▸ Assignment:
Print the data that follows exactly as it stands, from its first line through the line containing "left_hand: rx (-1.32", and stop there.

▸ Data provided:
====================

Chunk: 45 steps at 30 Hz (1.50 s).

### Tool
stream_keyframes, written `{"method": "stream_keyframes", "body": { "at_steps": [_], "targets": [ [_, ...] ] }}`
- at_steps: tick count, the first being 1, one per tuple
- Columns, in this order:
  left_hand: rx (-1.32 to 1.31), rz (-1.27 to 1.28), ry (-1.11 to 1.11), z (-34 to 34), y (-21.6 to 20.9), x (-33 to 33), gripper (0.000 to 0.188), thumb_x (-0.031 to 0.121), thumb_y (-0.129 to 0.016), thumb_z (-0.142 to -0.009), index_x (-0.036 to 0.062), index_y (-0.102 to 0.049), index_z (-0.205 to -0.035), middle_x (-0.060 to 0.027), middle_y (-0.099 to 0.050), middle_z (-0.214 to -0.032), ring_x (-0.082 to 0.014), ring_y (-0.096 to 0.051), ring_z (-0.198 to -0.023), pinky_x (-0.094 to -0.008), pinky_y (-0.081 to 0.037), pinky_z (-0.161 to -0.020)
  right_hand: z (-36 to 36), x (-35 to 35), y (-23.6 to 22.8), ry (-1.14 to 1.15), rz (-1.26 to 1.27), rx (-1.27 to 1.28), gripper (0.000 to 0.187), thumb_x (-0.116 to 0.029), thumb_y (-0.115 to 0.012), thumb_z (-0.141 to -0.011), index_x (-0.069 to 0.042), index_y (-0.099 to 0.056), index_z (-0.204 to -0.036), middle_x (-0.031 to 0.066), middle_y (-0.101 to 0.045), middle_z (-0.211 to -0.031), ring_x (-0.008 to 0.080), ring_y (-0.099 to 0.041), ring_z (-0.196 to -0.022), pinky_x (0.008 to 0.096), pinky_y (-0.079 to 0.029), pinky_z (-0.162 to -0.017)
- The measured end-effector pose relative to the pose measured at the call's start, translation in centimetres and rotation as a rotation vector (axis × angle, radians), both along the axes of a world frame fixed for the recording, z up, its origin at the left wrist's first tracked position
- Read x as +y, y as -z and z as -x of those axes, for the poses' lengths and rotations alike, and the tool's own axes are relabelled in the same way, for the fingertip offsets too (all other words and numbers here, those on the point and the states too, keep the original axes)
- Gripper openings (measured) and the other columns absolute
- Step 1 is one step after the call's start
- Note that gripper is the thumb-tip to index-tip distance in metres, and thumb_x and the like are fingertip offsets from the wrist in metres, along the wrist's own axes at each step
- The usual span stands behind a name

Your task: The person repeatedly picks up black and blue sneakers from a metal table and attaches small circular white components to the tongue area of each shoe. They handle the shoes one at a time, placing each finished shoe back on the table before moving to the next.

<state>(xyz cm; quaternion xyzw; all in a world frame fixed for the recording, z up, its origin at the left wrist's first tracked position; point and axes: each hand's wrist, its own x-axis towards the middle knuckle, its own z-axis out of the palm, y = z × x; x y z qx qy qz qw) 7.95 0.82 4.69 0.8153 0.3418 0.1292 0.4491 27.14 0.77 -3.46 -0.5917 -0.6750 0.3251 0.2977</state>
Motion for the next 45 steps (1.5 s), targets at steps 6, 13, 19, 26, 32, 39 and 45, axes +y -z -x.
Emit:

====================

▸ Result of this exercise:
Chunk: 45 steps at 30 Hz (1.50 s).

### Tool
stream_keyframes, written `{"method": "stream_keyframes", "body": { "at_steps": [_], "targets": [ [_, ...] ] }}`
- at_steps: tick count, the first being 1, one per tuple
- Columns, in this order:
  left_hand: rx (-1.32 to 1.31), rz (-1.27 to 1.28), ry (-1.11 to 1.11), z (-34 to 34), y (-21.6 to 20.9), x (-33 to 33), gripper (0.000 to 0.188), thumb_x (-0.031 to 0.121), thumb_y (-0.129 to 0.016), thumb_z (-0.142 to -0.009), index_x (-0.036 to 0.062), index_y (-0.102 to 0.049), index_z (-0.205 to -0.035), middle_x (-0.060 to 0.027), middle_y (-0.099 to 0.050), middle_z (-0.214 to -0.032), ring_x (-0.082 to 0.014), ring_y (-0.096 to 0.051), ring_z (-0.198 to -0.023), pinky_x (-0.094 to -0.008), pinky_y (-0.081 to 0.037), pinky_z (-0.161 to -0.020)

This exercise has now been completed.